[Lazarus] substr return wrong string with some utf8 char

Fri Feb 11 12:49:20 CET 2011

Michael Schnell schrieb:
> On 02/10/2011 03:20 PM, Hans-Peter Diettrich wrote:
>>
>>> length('à') return 2
>>> utf8length('à') return 1
>>
> I thinks according to the definition of UTF8String it's correct that 
> Length(s) provides the byte count. I do hope that with "NewStrings" this 
> some day might change, as it's quite confusing for anybody who does not 
> want to be bothered with the Uniocde internals.
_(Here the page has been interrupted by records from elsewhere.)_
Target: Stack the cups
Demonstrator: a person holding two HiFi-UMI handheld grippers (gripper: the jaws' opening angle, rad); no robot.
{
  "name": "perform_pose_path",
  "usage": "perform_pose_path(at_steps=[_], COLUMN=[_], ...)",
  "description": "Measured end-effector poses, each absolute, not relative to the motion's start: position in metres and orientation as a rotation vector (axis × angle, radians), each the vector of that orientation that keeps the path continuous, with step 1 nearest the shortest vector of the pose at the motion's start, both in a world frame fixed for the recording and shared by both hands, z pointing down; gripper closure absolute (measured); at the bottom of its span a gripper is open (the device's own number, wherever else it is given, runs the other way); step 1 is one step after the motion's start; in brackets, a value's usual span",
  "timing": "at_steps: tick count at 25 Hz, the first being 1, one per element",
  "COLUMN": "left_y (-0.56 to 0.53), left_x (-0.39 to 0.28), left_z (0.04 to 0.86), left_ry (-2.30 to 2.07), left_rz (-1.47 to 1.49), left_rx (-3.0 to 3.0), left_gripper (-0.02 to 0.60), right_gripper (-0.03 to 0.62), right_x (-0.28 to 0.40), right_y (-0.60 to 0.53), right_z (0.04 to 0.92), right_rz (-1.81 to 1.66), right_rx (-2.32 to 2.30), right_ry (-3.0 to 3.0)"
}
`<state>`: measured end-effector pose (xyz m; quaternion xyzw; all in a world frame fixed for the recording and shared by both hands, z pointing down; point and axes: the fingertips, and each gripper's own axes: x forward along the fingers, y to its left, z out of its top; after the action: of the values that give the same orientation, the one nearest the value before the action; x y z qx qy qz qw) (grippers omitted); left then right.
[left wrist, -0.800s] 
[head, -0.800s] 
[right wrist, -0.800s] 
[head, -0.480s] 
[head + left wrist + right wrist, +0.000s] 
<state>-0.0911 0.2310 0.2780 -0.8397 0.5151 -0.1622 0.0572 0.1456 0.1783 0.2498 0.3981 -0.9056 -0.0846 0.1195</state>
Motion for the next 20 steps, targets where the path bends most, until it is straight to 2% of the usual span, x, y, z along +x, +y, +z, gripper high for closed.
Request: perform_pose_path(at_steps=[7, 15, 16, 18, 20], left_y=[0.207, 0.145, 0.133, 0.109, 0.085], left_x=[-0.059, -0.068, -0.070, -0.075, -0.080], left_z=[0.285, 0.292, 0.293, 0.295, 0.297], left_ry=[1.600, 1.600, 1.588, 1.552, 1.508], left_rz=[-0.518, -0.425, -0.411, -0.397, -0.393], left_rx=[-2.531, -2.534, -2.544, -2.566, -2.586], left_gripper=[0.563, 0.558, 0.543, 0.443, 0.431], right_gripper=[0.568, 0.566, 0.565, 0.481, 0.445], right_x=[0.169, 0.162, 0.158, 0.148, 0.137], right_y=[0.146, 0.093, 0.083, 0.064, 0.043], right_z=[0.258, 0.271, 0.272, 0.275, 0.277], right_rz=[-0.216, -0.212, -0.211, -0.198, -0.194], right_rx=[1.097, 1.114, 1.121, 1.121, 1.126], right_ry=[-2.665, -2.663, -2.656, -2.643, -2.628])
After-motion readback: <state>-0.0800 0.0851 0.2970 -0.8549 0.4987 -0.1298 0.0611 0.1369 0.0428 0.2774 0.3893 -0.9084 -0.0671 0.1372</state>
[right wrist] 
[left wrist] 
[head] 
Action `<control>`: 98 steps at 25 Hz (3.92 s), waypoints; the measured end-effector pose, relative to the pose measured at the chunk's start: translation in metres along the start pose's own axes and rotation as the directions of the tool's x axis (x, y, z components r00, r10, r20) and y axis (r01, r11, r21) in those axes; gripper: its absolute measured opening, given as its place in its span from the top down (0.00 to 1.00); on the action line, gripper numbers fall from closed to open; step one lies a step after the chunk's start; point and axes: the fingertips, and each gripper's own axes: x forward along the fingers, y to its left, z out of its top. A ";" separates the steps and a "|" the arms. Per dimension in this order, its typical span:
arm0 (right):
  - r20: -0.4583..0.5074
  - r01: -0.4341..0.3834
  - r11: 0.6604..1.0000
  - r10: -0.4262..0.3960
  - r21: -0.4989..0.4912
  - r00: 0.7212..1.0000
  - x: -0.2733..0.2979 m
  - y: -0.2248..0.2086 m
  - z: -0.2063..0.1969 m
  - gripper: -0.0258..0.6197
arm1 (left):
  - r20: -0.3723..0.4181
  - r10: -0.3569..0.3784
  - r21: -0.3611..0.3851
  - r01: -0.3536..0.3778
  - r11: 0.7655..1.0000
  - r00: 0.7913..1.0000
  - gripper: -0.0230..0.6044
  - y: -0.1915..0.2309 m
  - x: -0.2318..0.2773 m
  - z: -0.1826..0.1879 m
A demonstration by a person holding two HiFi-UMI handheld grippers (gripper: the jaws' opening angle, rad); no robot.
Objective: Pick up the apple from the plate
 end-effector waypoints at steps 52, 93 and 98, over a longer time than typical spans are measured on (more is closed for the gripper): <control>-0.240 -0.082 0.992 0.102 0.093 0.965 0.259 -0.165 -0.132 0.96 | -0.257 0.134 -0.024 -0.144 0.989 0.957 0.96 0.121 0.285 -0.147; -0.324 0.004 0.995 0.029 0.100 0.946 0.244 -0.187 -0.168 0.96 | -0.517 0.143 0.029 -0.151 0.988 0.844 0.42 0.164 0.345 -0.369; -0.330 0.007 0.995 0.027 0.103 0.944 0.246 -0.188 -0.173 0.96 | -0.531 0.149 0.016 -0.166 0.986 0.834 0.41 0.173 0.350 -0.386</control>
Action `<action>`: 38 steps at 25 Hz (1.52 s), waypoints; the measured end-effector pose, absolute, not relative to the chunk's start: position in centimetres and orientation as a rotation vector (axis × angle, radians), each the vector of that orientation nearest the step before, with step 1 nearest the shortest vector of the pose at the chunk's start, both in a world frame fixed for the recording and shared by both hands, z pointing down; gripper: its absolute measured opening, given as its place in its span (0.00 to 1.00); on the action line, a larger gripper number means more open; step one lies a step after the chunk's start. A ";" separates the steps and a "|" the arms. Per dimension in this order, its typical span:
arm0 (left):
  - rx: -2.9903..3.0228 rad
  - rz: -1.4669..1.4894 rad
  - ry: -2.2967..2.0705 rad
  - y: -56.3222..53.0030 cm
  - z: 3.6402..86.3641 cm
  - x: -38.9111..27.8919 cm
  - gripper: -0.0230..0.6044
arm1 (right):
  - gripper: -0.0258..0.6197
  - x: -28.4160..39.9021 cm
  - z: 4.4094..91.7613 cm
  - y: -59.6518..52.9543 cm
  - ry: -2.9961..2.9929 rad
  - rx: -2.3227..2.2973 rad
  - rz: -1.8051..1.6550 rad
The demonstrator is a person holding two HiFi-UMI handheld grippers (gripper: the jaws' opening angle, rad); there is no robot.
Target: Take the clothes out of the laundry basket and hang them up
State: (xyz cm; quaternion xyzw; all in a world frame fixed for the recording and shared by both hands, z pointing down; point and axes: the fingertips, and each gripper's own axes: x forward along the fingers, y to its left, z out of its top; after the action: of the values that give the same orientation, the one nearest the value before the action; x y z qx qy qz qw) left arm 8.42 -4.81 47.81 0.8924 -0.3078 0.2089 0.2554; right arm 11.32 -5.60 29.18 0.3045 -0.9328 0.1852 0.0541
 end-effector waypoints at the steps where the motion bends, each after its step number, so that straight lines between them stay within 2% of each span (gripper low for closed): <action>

Length() is bound to the physical (array) size, a redefinition would 
break this established rule.

MBCS users had to live with this problem since ever, and UTF-8 is a 
MBCS. I'm not sure whether the difference between number of characters 
(glyphs) and number of codepoints can be eliminated by any approved 
convention.

IMO it's a good idea to forget about "char" in dealing with Unicode/UTF 
strings, and only use (sub)strings. This is not a major problem, since 
Pascal does not distinguish between char and string literals.

Obviously this code will fail with UTF-8 encoding:
   var a: char = 'à'; //or '`a'?
and even UTF-32 may fail with ligatures or other character combinations.

Some "NewStrings" model IMO should at least distinguish between ASCII, 
ANSI and UTF strings:

ASCII: never convert, codes above #$7F are undefined (maybe raw data).
ANSI: SBCS according to a specific codepage.
UCS2: a possible Unicode subset (BMP) of 2-byte (WideChar) characters.
UTF: anything else, with unrelated character and byte counts.

This would make at least those coders happy, that are used to deal with 
SBCS, and writing applications for local/national use. All coders, in 
detail the English (ASCII) speakers, have to learn about UTF and MBCS 
when dealing with UTF strings (apart from assignment and display).

DoDi